» **Task directions**:
Your answer must be the records below, repeated exactly, with every picture left out.

(Dataset entries)
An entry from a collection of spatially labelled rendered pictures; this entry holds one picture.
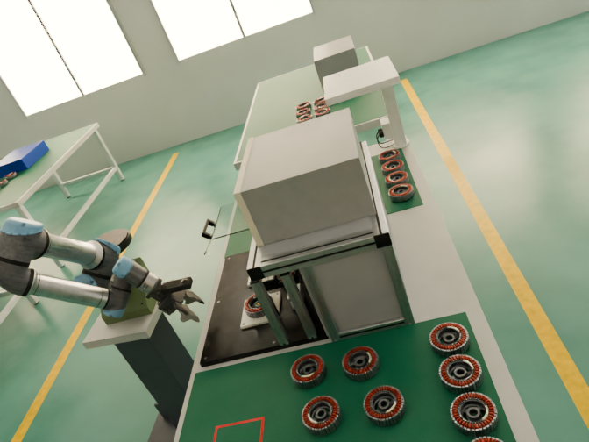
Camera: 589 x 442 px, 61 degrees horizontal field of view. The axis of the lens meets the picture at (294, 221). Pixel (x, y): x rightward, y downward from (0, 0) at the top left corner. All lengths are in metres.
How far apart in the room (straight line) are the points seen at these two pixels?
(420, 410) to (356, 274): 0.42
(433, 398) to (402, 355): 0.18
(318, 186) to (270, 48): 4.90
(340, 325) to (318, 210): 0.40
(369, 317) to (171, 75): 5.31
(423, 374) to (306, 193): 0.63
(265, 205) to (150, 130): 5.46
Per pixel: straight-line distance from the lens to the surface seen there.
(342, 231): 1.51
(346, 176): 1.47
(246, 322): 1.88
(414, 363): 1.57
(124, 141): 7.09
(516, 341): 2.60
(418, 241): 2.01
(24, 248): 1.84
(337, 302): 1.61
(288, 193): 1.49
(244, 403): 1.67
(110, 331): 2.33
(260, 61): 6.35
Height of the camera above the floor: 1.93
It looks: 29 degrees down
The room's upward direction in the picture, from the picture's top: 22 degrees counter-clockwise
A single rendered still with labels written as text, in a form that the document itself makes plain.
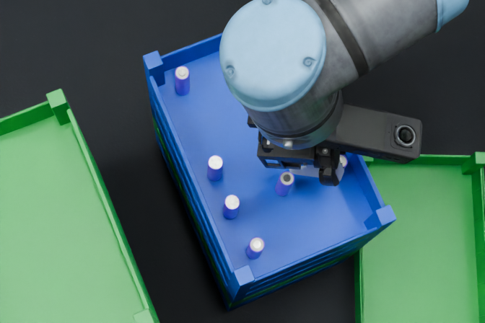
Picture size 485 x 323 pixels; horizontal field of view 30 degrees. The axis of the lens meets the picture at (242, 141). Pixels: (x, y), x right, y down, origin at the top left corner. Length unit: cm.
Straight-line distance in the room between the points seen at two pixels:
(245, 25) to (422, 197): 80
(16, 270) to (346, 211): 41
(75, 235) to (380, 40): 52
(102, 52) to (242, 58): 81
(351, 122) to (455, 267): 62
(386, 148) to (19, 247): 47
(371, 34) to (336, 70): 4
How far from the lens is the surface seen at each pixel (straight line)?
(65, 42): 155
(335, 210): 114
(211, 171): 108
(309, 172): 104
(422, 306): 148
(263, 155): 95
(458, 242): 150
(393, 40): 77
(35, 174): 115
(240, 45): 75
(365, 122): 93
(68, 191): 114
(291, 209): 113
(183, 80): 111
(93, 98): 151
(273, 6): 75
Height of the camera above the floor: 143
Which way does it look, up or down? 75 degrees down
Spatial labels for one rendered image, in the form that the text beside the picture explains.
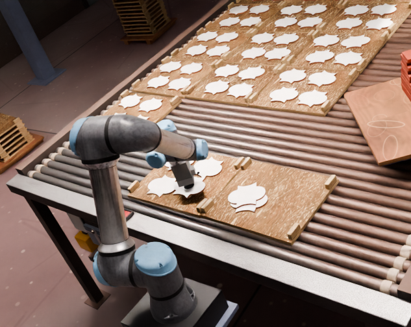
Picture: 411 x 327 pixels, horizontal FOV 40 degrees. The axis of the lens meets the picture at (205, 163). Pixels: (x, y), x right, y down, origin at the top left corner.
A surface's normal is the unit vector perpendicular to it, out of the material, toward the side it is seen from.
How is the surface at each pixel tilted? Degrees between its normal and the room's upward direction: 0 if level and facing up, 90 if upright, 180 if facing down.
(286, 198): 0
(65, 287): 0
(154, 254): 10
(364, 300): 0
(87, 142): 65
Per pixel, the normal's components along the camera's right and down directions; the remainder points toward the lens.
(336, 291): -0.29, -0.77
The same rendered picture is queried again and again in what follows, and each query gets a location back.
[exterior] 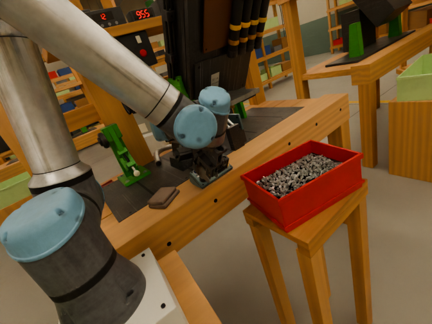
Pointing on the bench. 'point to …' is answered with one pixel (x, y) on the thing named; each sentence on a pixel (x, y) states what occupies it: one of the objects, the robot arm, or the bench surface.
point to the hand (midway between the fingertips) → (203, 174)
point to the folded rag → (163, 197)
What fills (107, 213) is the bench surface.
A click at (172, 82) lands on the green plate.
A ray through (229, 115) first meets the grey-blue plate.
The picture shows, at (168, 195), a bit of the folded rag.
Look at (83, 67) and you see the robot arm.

» **The completed task**:
An entry from a collection of spatially labelled rendered pictures; this entry holds one picture.
Camera: 589 x 442 px, 61 degrees horizontal field of view. The axis of the lens meets the picture at (294, 221). Pixel (x, y): x rightward, y downward from (0, 0) at the top left corner. All lengths are in metres.
How far apart in the room (straight line) are the points seen at these two pixels?
(420, 410) to (356, 274): 0.42
(433, 398) to (402, 355): 0.18
(318, 186) to (270, 48): 4.90
(340, 325) to (318, 210): 0.40
(369, 317) to (171, 75): 5.31
(423, 374) to (306, 193): 0.63
(265, 205) to (150, 130): 5.46
Per pixel: straight-line distance from the lens to the surface seen there.
(342, 231): 1.51
(346, 176): 1.47
(246, 322): 1.88
(414, 363): 1.57
(124, 141): 7.09
(516, 341): 2.60
(418, 241): 2.01
(24, 248): 1.84
(337, 302): 1.61
(288, 193): 1.49
(244, 403): 1.67
(110, 331): 2.33
(260, 61): 6.35
Height of the camera above the floor: 1.93
It looks: 29 degrees down
The room's upward direction in the picture, from the picture's top: 22 degrees counter-clockwise
A single rendered still with labels written as text, in a form that the document itself makes plain.
Picture size 485 x 323 pixels; horizontal field of view 30 degrees. The axis of the lens meets the picture at (242, 141). Pixels: (x, y), x right, y down, origin at the top left corner. Length unit: cm.
Straight-line distance in the room between the points seen at two pixels:
(245, 25) to (422, 197): 80
(16, 270) to (346, 211): 41
(75, 235) to (380, 40): 52
(102, 52) to (242, 58): 81
(351, 122) to (455, 267): 62
(386, 148) to (19, 247): 47
(371, 34) to (336, 70): 4
How far from the lens is the surface seen at each pixel (straight line)?
(65, 42): 155
(335, 210): 114
(211, 171): 108
(309, 172): 104
(422, 306): 148
(263, 155): 95
(458, 242): 150
(393, 40): 77
(35, 174): 115
(240, 45): 75
(365, 122): 93
(68, 191): 114
(291, 209): 113
(183, 80): 111
(93, 98): 151
(273, 6): 75
Height of the camera above the floor: 143
Which way does it look, up or down? 75 degrees down
Spatial labels for one rendered image, in the form that the text beside the picture explains.
Picture: 411 x 327 pixels, horizontal FOV 40 degrees. The axis of the lens meets the picture at (205, 163). Pixels: (x, y), x right, y down, origin at the top left corner.
A surface's normal is the unit vector perpendicular to it, out of the material, toward the side it is seen from.
How is the surface at each pixel tilted? Degrees between its normal and the room's upward direction: 0 if level and facing up, 90 if upright, 180 if facing down.
(286, 198): 0
(65, 287): 0
(154, 254): 10
(364, 300): 0
(87, 142): 65
Per pixel, the normal's components along the camera's right and down directions; the remainder points toward the lens.
(336, 291): -0.29, -0.77
The same rendered picture is queried again and again in what follows, and each query gets a location back.
[exterior] 
Pointing on the bench. 'point to …' is answered with one pixel (x, y) on the thing named; each sentence on a pixel (x, y) states what occupies it: one of the objects, the robot arm, or the bench surface.
point to the hand (midway between the fingertips) → (203, 174)
point to the folded rag → (163, 197)
What fills (107, 213) is the bench surface.
A click at (172, 82) lands on the green plate.
A ray through (229, 115) first meets the grey-blue plate.
The picture shows, at (168, 195), a bit of the folded rag.
Look at (83, 67) and you see the robot arm.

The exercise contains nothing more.